Tools like Kubeflow, TFX, or MLflow automatically package models as Docker images to be deployed on Kubernetes or special model servers like TensorFlow Serving and Clipper. What’s more, you can roll out more than one model for the same service to perform testing in production.

Shadow mode testing. Also called “dark launch” by Google, this method runs production traffic and live data through a fresh model version. Its results are not returned to end users, but only captured for further analysis. Meanwhile, the old version continues to produce predictions for customers.

Testing competing models. This technique involves simultaneous deployment of multiple models with similar outputs to find out which is better. The method is similar to A/B testing except that you can compare more than two models. This testing pattern brings additional complexity, as you must split the traffic between models and gather enough data for the final choice.

Model monitoring

Tools for model monitoring: MLWatcher, DbLue, Qualdo

Who does what at this stage: ML experts analyze metrics and capture system alerts.
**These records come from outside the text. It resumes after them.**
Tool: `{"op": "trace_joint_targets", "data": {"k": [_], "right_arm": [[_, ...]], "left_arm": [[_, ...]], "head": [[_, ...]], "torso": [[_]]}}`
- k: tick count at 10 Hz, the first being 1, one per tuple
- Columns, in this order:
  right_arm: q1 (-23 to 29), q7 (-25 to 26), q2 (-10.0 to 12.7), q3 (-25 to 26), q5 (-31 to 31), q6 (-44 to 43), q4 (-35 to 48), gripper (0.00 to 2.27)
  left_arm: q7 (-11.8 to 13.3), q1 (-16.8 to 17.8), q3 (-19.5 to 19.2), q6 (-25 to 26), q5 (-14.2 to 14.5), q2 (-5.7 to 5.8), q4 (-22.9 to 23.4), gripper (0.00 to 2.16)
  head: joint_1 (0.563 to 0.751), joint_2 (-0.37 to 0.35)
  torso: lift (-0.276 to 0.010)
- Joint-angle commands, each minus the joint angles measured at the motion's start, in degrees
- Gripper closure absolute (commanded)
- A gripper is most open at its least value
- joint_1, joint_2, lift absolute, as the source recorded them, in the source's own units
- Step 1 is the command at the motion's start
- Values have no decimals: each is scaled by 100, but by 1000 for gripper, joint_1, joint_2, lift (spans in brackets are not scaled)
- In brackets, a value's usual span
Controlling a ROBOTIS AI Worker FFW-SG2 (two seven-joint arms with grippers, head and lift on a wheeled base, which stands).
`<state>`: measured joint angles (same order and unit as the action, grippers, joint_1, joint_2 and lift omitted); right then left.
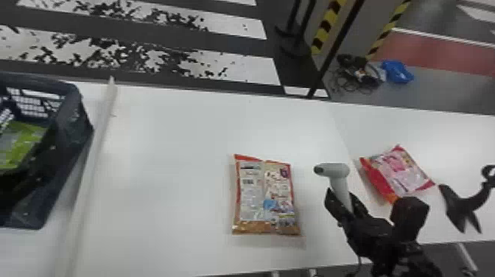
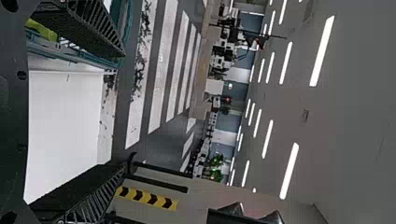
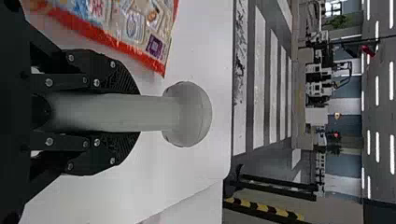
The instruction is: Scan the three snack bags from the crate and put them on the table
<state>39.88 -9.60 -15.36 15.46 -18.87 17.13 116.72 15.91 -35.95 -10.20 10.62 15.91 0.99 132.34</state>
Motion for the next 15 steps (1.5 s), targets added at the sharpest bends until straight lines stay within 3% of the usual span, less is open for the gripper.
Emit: {"op": "trace_joint_targets", "data": {"k": [1,4,8,15], "right_arm": [[187,63,200,-368,-29,516,668,2243],[292,336,411,-1089,102,814,1151,2243],[-15,687,473,-1836,586,744,765,2243],[-341,1171,473,-2363,1016,322,-9,2243]], "left_arm": [[9,-114,-17,-240,9,-20,29,12],[9,-175,-17,-328,44,-20,55,12],[18,-298,-70,-416,123,-29,125,12],[44,-307,18,-433,123,6,143,12]], "head": [[695,-170],[695,-44],[695,71],[695,105]], "torso": [[-94],[-94],[-94],[-94]]}}
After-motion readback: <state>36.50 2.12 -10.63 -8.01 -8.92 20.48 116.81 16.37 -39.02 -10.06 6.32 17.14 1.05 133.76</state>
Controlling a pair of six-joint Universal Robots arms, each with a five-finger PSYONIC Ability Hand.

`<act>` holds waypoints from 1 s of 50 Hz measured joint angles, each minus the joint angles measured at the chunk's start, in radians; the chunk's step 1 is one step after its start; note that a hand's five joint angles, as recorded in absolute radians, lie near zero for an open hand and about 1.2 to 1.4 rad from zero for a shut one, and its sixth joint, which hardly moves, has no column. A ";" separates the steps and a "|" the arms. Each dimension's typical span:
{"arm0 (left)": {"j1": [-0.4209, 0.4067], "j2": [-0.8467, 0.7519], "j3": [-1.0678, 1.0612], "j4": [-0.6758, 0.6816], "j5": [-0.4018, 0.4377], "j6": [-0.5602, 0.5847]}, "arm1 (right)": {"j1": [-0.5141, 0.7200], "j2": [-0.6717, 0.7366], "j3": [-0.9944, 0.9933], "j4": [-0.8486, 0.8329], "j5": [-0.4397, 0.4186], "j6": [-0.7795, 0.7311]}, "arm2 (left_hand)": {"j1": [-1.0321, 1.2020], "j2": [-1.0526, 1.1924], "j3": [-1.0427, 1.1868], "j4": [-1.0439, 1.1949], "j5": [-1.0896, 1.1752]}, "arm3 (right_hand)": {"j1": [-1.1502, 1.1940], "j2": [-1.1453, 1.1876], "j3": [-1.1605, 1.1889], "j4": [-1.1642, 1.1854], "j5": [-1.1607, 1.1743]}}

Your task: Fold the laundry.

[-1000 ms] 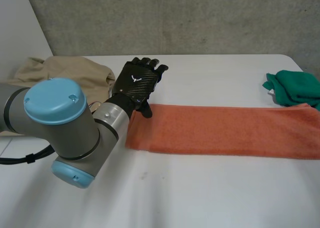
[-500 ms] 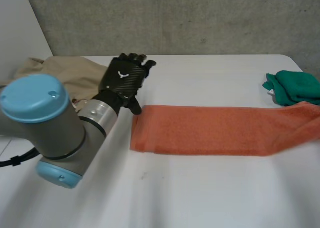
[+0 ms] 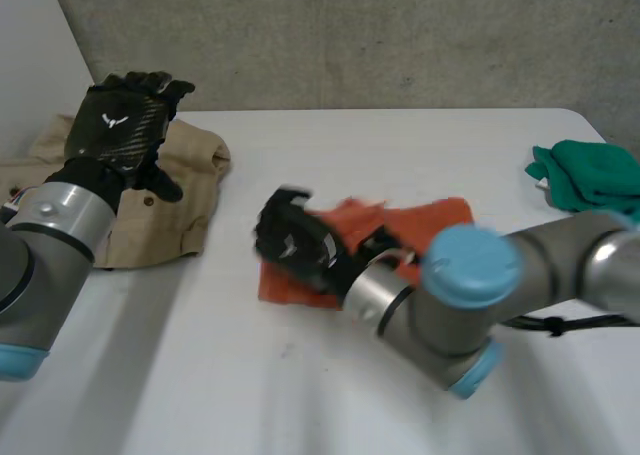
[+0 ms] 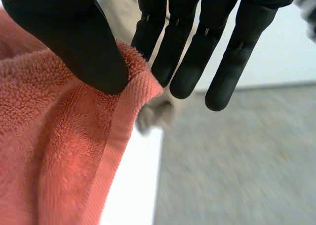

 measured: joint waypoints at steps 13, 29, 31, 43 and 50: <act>0.056 0.004 -0.043 0.021 0.049 -0.043 | 0.052 0.043 -0.082 0.181 0.122 0.020 | 0.000 0.000 0.000 0.000 0.000 | -0.897 -0.968 -0.979 -0.984 -0.921; -0.151 -0.101 0.070 0.039 0.032 -0.034 | -0.202 -0.307 0.156 0.300 0.266 0.712 | 0.000 0.000 0.000 0.000 0.000 | -0.897 -0.968 -0.981 -0.990 -0.921; -0.182 -0.126 0.087 0.038 0.028 -0.030 | -0.237 -0.310 0.171 0.340 0.298 0.742 | 0.000 0.000 0.000 0.000 0.000 | -0.897 -0.968 -0.981 -0.990 -0.921; -0.284 -0.256 0.181 0.028 -0.041 -0.002 | -0.413 -0.199 0.240 0.446 0.347 0.849 | 0.000 0.000 0.000 0.000 0.000 | -0.318 -0.393 -0.416 -0.427 -0.371; -0.272 -0.236 0.158 0.026 -0.061 -0.003 | -0.438 -0.180 0.231 0.365 0.385 0.818 | 0.000 0.000 0.000 0.000 0.000 | -0.033 -0.005 -0.001 -0.002 0.027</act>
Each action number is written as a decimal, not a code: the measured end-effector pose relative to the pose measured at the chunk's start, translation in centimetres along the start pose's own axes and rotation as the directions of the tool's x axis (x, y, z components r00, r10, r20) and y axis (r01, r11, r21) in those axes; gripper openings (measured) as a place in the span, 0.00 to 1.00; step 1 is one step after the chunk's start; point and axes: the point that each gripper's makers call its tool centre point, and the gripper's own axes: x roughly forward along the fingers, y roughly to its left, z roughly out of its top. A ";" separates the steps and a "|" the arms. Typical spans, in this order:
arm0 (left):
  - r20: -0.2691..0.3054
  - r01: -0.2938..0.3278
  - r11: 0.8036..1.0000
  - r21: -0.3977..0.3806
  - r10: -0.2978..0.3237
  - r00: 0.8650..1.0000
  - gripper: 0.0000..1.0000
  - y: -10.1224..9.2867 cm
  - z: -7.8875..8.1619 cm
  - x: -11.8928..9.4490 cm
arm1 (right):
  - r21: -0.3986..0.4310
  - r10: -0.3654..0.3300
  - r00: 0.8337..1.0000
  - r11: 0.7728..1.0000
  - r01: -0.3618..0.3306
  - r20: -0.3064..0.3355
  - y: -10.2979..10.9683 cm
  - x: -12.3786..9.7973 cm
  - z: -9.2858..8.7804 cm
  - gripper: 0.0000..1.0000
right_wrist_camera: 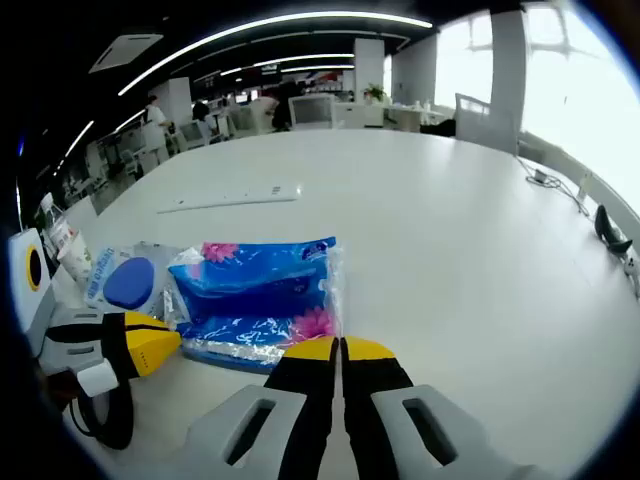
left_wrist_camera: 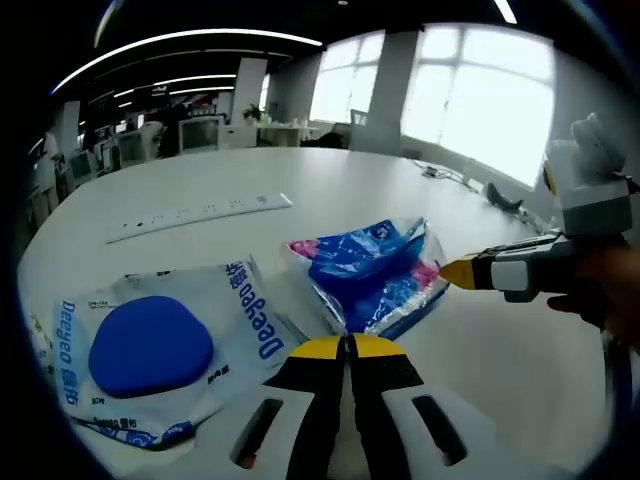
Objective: Arrange the tabletop items into an orderly group along one side of the table until the central work area is clear of visible clutter.
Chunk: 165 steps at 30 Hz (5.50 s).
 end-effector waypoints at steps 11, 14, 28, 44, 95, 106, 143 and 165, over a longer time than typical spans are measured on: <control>0.012 -0.005 0.999 0.053 0.004 1.000 0.05 -0.2 0.2 -0.1 | -0.005 0.031 0.999 1.000 -0.031 -0.014 -0.3 0.3 -0.7 0.00; 0.013 -0.010 0.998 0.055 0.010 1.000 0.06 -0.1 0.2 -0.3 | 0.008 0.039 0.999 0.999 -0.039 -0.018 -0.3 0.4 -0.7 0.01; 0.085 0.032 0.998 0.061 -0.037 0.996 0.19 -0.9 1.5 -2.0 | 0.072 0.047 0.999 0.996 -0.048 0.007 -0.3 -0.7 -0.3 0.24; 0.147 0.026 0.993 0.117 -0.043 0.988 0.57 1.7 3.9 -4.9 | 0.087 0.175 0.985 0.981 -0.175 0.009 3.5 -5.0 0.0 0.63; -0.012 -0.033 0.984 0.176 0.036 0.999 0.86 9.1 -3.6 -12.6 | 0.056 0.376 0.922 0.926 -0.372 -0.087 18.0 -11.4 -6.0 0.81; -0.085 0.009 0.991 0.133 0.002 0.996 0.68 8.6 -5.6 -12.5 | 0.158 0.292 0.951 0.948 -0.275 -0.098 19.0 -10.9 -7.0 0.45; -0.098 0.014 1.000 -0.006 -0.015 0.995 0.13 8.3 -5.8 -13.2 | 0.332 0.402 0.910 0.876 -0.350 -0.100 21.6 -10.8 -8.4 0.04; -0.031 0.086 0.988 -0.126 -0.091 0.995 0.04 5.0 -4.4 -13.4 | 0.391 0.383 0.923 0.845 -0.365 0.034 18.8 -13.9 -4.6 0.00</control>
Upon release to production, the model performance may be affected by numerous factors, from an initial mismatch in research and live data to changes in consumer behavior.

At some point, when the accuracy becomes unacceptable, the algorithm must be retrained. But it’s not easy to detect when exactly the so-called model drift happens. Usually, machine learning models don’t demonstrate mistakes immediately, but their predictions do affect the end results. Inaccurate insights can lead to bad business decisions and, consequently, financial losses. To avoid such troubles, companies should employ software solutions to automatically detect anomalies, make early alerts, and trigger machine learning pipelines for retraining.

CI/CD Orchestration

Tools for streamlining CI/CD workflow: GoCD, IBM Urban Code, AutoRABIT

Who does what at this stage: operations specialists unify multiple processes and automate the entire release process.

This allows you to tie together pipelines in a relatively simple manner. It’s worth noting that many MLOps solutions easily integrate with mainstream CI/CD tools as well as with Git.

The future of MLOps

Over the span of a few short years, MLOps has grown in unprecedented popularity and a number of Open Source frameworks have emerged. A move that signifies the importance of this practice, as data and technology continue to expand and reach new heights, developing ML strong strategies now, will assist organizations of all kinds to manage and succeed in the future.